In the case of Britain, a Labor government led by a Scottish prime 
minister (Gordon Brown) and his Scottish finance minister (Alistair 
Darling) supported the financialization of the British economy, with the 
rise of global mega-banks in an increasingly cosmopolitan London as the 
center of the economic strategy.

Then, in 2008, the banks nearly collapsed and were bailed out, and the 
British economy hasn’t been the same. Their failures ushered in a 
conservative government in 2010 that is even less aligned with the 
Scots’ preferred policies, bringing an age of austerity when the Scots 
would prefer to widen the social safety net.

In the United States, we watched a bipartisan push toward financial 
deregulation in the 1990s and 2000s lay the groundwork for the 2008 
crisis. The inability of the Bush or Obama administration to contain the 
damage (and indeed to fight it with financial bailouts) ushered in a Tea 
Party in 2010 elections that is beyond the control of elder statesmen of 
the Republican Party.

It is in continental Europe that the consequences of bungling by 
mainstream elites are perhaps the most damaging. The decades-long march 
toward a united continent, led by the parties of the center-right and 
center-left, created a Western Europe in which there was a single 
currency and monetary authority but without the political, fiscal and 
banking union that would make it possible for imbalances between those 
countries to work themselves out without the benefit of currency 
fluctuations. When it all came to a head from 2008 to 2012, national 
leaders were sufficiently alarmed by the risks of budget deficits that 
they responded by cutting spending and raising taxes.

As such, the imbalances that built up over the years in Europe are now 
working themselves out through astronomical unemployment and falling 
wages in countries including Spain and Greece. Even the northern 
European economies, including Germany, are experiencing little or no 
growth. As Paul Krugman noted this week, while the Great Depression of 
the 1930s was a sharper contraction in economic activity initially, the 
European economy is performing worse six years after the 2008 crisis 
than it was at the comparable point in the 1930s.
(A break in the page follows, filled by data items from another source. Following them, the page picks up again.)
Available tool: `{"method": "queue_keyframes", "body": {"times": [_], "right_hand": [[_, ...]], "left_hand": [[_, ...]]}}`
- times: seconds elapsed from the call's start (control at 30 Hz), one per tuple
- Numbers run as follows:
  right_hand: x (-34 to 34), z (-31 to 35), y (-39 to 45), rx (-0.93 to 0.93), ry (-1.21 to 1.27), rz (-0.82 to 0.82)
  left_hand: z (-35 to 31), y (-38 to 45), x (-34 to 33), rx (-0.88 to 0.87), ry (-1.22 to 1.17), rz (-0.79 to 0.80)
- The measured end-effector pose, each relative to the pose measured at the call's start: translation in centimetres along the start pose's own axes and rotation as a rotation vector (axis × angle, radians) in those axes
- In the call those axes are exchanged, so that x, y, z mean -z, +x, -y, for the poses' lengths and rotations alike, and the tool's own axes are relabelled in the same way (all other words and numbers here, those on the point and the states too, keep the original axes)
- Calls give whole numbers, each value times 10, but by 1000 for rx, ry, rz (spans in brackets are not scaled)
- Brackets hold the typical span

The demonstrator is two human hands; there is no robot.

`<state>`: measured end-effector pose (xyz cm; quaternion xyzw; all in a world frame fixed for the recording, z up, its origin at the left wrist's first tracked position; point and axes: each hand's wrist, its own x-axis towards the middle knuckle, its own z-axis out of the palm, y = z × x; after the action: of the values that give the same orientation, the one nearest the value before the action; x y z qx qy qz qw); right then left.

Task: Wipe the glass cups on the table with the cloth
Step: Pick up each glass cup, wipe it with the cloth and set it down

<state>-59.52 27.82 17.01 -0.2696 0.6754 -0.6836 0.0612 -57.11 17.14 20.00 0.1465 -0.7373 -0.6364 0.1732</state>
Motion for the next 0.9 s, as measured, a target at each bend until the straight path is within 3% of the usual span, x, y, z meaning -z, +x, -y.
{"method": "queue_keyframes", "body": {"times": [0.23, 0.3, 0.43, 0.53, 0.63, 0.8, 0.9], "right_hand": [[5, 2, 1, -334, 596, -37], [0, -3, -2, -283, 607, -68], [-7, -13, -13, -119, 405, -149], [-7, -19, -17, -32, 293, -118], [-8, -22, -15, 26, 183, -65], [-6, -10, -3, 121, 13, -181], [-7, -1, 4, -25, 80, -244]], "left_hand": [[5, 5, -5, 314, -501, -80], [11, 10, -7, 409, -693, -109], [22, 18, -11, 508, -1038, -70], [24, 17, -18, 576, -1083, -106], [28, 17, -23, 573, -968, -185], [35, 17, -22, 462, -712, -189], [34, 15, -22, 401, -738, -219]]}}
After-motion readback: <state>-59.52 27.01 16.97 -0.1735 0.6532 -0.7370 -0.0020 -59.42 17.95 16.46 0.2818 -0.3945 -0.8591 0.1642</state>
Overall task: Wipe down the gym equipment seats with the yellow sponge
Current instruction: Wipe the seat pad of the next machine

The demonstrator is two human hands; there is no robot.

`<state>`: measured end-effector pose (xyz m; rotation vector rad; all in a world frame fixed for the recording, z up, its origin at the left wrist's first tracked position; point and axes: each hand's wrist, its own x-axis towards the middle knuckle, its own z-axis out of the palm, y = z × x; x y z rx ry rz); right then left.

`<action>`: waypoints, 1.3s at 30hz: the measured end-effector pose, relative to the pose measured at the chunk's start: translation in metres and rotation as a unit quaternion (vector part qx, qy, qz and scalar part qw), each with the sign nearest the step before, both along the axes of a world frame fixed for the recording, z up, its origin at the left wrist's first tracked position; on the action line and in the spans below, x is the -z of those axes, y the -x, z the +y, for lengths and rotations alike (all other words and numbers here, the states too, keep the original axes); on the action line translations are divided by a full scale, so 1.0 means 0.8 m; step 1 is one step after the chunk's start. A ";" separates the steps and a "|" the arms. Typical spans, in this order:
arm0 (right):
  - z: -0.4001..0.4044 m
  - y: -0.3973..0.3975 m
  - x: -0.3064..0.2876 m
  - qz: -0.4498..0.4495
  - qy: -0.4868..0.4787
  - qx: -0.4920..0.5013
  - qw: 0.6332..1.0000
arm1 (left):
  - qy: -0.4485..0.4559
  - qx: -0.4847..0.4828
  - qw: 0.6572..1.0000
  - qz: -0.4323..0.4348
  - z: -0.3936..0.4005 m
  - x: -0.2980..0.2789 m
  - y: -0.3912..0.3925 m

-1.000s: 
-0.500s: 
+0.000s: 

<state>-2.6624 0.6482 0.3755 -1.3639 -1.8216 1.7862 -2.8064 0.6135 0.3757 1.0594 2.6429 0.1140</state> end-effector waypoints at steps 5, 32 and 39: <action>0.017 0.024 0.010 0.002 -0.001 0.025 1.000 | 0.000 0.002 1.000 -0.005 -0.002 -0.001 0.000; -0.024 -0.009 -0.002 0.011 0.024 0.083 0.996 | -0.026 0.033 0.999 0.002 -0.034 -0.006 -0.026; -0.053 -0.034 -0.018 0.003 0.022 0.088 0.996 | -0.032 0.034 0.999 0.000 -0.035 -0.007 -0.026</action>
The details of the policy mistakes are different, as are the political 
movements that have arisen in protest. But together they are a reminder 
that no matter how entrenched our government institutions may seem, they 
rest on a bedrock assumption: that the leaders entrusted with power will 
deliver the goods.

Power is not a right; it is a responsibility. The choice that the Scots 
are making on Thursday is about whether the men and women who rule 
Britain messed things up so badly that they would rather go it alone. 
And so the results will ripple through world capitals from Athens to 
Washington: People don’t think the way things are going is good enough, 
and voters are getting angry enough to want to do something about it.